▶

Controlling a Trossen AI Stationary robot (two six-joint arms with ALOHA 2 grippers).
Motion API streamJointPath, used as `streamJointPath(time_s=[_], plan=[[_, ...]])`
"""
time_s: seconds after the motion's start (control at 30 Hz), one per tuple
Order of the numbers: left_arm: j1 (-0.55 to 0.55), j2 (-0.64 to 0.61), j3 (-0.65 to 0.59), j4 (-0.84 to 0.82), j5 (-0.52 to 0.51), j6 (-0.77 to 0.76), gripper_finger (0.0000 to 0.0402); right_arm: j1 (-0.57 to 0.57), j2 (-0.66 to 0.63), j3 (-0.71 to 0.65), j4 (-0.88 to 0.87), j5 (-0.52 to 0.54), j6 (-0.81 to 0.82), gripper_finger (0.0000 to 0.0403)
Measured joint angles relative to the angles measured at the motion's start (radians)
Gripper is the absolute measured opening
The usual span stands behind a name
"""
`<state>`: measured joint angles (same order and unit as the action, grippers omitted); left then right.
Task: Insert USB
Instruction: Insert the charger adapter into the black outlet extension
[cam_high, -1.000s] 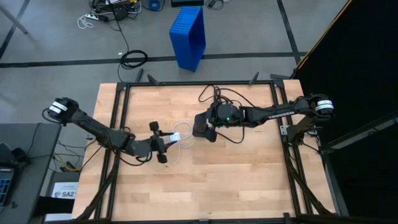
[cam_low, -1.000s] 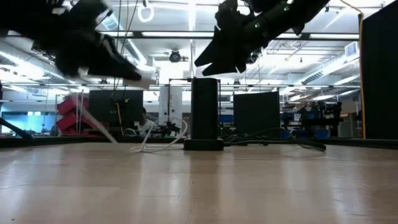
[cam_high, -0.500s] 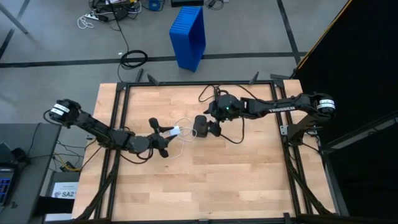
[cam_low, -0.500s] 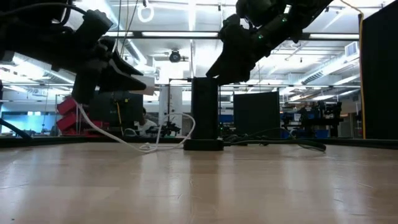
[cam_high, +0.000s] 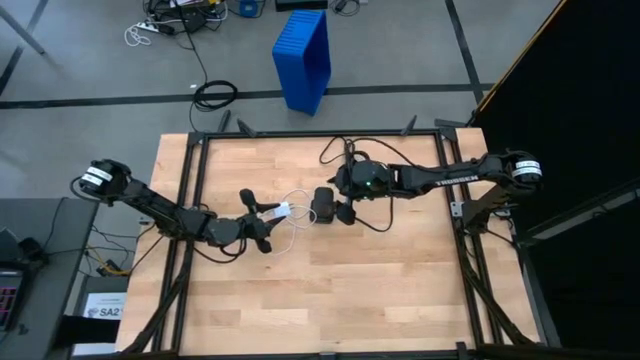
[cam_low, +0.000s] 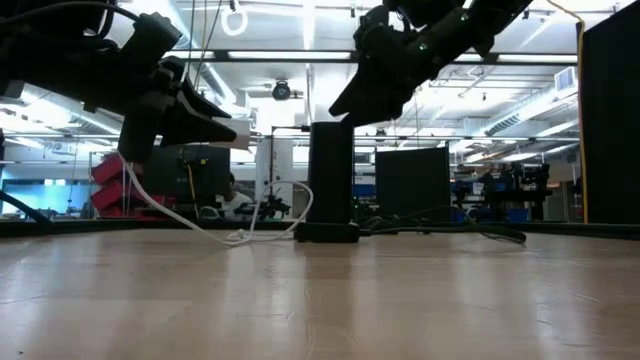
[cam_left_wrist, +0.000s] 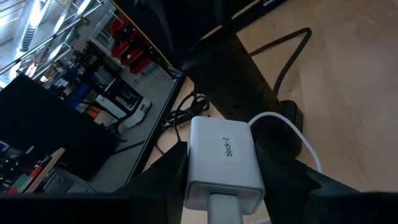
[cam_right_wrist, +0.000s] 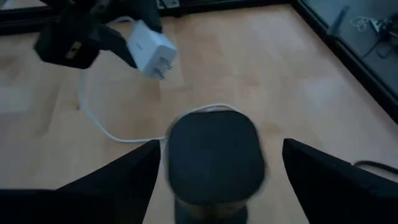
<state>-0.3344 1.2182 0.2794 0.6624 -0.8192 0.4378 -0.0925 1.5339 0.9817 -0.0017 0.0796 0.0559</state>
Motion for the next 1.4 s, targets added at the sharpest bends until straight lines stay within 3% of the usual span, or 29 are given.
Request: streamJointPath(time_s=[0.4, 0.6, 0.83, 1.03, 1.23, 1.4], plan=[[0.000, 0.000, 0.001, 0.031, 0.047, -0.004, 0.0142, 0.010, 0.023, -0.001, -0.014, -0.030, 0.033, 0.0373], [0.000, 0.000, 0.001, 0.048, 0.058, 0.001, 0.0142, 0.001, 0.144, -0.001, 0.058, -0.104, 0.060, 0.0371], [0.000, 0.000, 0.001, 0.053, 0.073, 0.002, 0.0142, -0.011, 0.248, 0.000, 0.162, -0.122, 0.037, 0.0329], [0.000, 0.000, 0.001, 0.051, 0.073, 0.002, 0.0142, -0.034, 0.238, 0.000, 0.135, -0.131, 0.023, 0.0230], [-0.004, 0.000, 0.001, 0.055, 0.073, 0.006, 0.0142, -0.041, 0.195, -0.003, 0.067, -0.205, -0.042, 0.0227], [-0.051, 0.000, 0.001, 0.113, 0.092, 0.122, 0.0142, -0.026, 0.070, -0.002, -0.016, -0.295, -0.050, 0.0227]])
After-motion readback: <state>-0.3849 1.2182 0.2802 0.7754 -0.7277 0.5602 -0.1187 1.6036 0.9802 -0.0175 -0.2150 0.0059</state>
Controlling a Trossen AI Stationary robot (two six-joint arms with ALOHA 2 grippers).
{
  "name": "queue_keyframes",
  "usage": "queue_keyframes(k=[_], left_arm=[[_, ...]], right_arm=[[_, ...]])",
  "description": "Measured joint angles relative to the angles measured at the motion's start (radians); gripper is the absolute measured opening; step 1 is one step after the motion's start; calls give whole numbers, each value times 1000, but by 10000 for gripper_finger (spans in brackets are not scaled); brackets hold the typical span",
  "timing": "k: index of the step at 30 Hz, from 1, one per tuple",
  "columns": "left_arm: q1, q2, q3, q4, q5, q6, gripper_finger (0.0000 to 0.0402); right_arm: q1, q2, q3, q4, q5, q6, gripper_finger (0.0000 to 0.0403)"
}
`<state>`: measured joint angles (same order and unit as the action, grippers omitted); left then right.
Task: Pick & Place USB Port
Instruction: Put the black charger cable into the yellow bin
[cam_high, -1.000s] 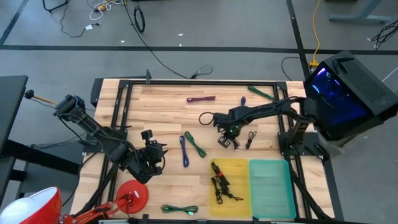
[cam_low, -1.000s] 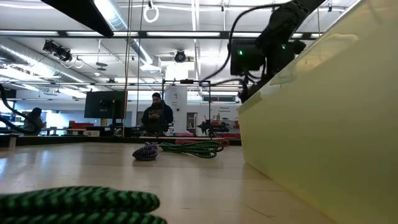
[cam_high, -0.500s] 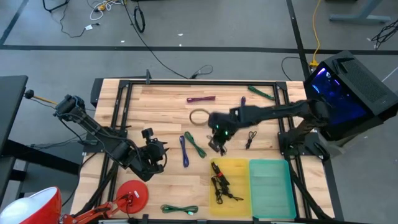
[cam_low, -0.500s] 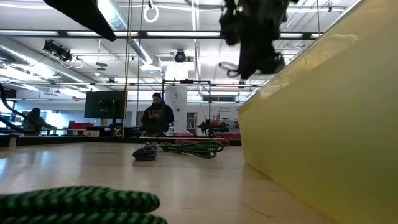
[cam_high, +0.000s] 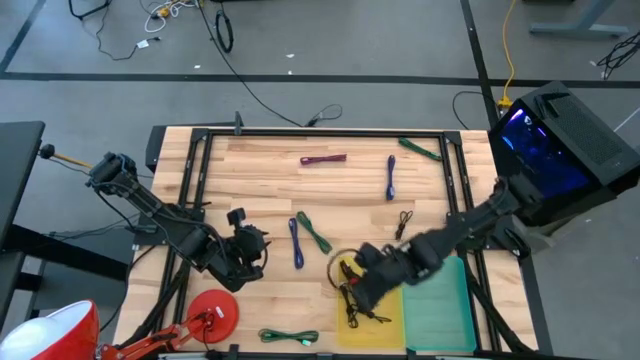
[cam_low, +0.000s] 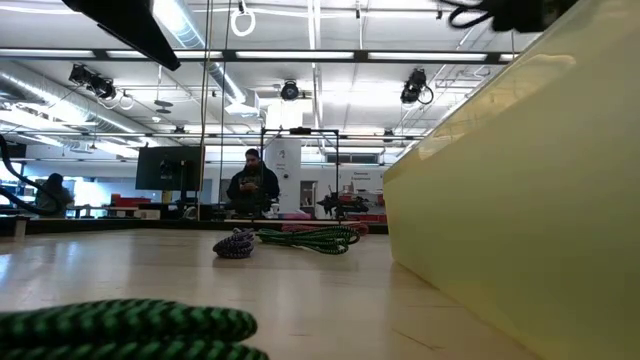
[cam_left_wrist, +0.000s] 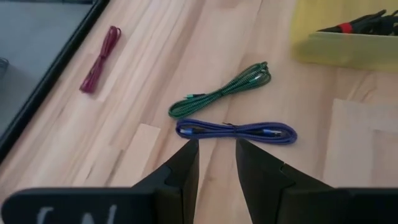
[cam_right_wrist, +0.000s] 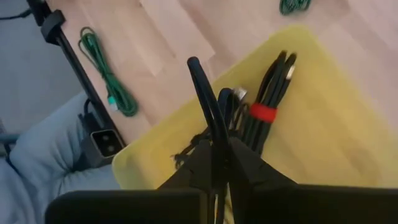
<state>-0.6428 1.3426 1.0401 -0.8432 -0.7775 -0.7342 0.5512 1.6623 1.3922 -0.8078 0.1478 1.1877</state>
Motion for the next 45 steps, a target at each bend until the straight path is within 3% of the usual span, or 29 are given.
queue_keyframes(k=[6, 13, 23, 28, 34, 45], left_arm=[[0, 0, 0, 0, 5, -18, 112], [-1, 0, 0, 0, 5, -48, 112], [-3, 0, 0, 0, 9, -65, 112], [-3, 0, 0, 0, 9, -66, 112], [-3, 0, 0, 0, 9, -67, 112], [-3, 0, 0, 0, 15, -67, 112]], right_arm=[[120, 0, -3, 1, 143, 144, 20], [172, 3, -87, 38, 158, 248, 26], [183, 3, -236, 254, 121, 274, 165], [158, 3, -244, 273, 130, 192, 198], [75, -20, -244, 151, 256, 169, 190], [-105, -132, -244, -146, 336, 193, 130]])
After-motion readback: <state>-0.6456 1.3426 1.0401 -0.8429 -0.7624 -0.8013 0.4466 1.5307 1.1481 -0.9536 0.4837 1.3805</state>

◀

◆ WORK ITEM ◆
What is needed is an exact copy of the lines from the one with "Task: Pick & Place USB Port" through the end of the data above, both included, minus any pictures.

◆ EXERCISE RESPONSE ◆
Task: Pick & Place USB Port
Instruction: Put the black charger cable into the yellow bin
[cam_high, -1.000s] 
[cam_low, -1.000s] 
[cam_high, -0.500s] 
[cam_low, -0.500s] 
[cam_high, +0.000s] 
[cam_low, +0.000s] 
[cam_left_wrist, +0.000s] 
[cam_right_wrist, +0.000s] 
<state>-0.6428 1.3426 1.0401 -0.8432 -0.7775 -0.7342 0.5512 1.6623 1.3922 -0.8078 0.1478 1.1877</state>
Motion for the next 45 steps, a target at each bend until the straight path is within 3% of the usual span, or 29 are given.
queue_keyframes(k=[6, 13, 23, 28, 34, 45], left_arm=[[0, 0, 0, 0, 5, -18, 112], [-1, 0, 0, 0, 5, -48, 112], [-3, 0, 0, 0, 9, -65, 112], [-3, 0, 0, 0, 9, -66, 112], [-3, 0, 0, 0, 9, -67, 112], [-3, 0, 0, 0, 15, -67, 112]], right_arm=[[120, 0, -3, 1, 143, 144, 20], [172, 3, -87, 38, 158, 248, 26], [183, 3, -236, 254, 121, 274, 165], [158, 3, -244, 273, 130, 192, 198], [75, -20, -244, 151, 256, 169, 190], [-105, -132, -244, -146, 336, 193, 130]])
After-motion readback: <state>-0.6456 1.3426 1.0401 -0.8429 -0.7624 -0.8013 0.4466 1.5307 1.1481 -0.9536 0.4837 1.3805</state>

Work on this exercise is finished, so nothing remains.